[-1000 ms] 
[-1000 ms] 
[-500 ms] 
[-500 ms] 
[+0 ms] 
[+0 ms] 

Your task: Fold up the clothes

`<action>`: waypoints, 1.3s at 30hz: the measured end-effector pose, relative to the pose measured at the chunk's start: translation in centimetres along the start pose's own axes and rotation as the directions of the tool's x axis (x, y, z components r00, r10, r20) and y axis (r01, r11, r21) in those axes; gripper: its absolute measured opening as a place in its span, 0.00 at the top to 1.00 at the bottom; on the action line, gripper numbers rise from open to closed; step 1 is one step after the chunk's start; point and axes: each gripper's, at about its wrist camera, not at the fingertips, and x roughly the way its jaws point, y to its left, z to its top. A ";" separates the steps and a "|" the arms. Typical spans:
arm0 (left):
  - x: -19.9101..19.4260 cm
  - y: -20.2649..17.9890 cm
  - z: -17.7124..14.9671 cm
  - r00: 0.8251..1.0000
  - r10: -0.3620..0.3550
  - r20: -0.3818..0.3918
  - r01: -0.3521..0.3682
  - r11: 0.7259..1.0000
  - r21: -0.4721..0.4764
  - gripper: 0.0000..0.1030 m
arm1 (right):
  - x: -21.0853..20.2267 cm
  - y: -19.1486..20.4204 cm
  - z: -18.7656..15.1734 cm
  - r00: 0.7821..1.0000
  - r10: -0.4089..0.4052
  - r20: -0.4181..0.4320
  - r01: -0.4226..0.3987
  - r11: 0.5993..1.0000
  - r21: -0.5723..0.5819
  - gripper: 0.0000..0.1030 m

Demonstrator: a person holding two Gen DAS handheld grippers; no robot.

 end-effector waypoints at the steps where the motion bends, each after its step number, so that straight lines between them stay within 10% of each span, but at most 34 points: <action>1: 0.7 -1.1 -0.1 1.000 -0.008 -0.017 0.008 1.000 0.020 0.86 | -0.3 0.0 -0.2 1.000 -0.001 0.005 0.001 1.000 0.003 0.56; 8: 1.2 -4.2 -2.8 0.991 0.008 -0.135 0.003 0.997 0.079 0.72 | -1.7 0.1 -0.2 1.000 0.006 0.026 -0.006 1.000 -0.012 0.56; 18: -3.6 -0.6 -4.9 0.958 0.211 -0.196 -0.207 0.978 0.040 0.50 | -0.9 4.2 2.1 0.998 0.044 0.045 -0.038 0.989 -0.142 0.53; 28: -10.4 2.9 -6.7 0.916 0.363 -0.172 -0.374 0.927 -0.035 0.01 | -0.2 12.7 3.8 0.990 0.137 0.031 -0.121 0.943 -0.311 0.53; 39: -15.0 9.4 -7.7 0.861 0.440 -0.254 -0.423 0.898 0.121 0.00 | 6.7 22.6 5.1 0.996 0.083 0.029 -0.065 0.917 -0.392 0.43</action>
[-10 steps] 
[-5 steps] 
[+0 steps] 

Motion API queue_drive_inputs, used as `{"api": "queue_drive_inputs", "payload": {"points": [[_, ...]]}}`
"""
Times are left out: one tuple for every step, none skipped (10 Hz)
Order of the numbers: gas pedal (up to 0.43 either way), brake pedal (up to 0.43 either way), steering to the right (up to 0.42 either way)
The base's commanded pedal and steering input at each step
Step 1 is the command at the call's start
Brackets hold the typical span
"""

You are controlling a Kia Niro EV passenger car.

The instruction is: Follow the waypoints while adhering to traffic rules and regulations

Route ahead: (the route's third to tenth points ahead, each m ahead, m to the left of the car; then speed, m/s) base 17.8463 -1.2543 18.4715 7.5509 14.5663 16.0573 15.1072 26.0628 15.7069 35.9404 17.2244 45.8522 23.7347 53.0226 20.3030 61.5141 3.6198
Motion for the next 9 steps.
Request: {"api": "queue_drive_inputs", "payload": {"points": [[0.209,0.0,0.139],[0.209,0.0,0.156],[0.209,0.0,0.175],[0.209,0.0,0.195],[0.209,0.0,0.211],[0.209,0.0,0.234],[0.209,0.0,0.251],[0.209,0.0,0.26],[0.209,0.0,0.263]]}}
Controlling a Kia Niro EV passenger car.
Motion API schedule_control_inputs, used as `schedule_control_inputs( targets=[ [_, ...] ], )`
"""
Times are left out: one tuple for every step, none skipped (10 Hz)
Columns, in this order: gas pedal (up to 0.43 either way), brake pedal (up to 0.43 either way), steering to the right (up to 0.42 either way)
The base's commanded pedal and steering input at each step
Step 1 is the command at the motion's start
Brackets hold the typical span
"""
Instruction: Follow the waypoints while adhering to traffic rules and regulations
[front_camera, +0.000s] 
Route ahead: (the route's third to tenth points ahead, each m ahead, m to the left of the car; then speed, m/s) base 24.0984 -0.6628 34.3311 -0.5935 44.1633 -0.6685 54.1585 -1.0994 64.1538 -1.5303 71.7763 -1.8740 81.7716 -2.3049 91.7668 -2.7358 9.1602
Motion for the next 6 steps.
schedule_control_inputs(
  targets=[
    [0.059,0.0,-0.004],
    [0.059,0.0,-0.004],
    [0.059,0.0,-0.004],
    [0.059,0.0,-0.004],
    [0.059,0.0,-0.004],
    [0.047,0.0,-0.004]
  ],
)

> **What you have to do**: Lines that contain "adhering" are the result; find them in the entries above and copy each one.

> **Solution to the problem**:
The instruction is: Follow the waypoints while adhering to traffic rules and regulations
Instruction: Follow the waypoints while adhering to traffic rules and regulations

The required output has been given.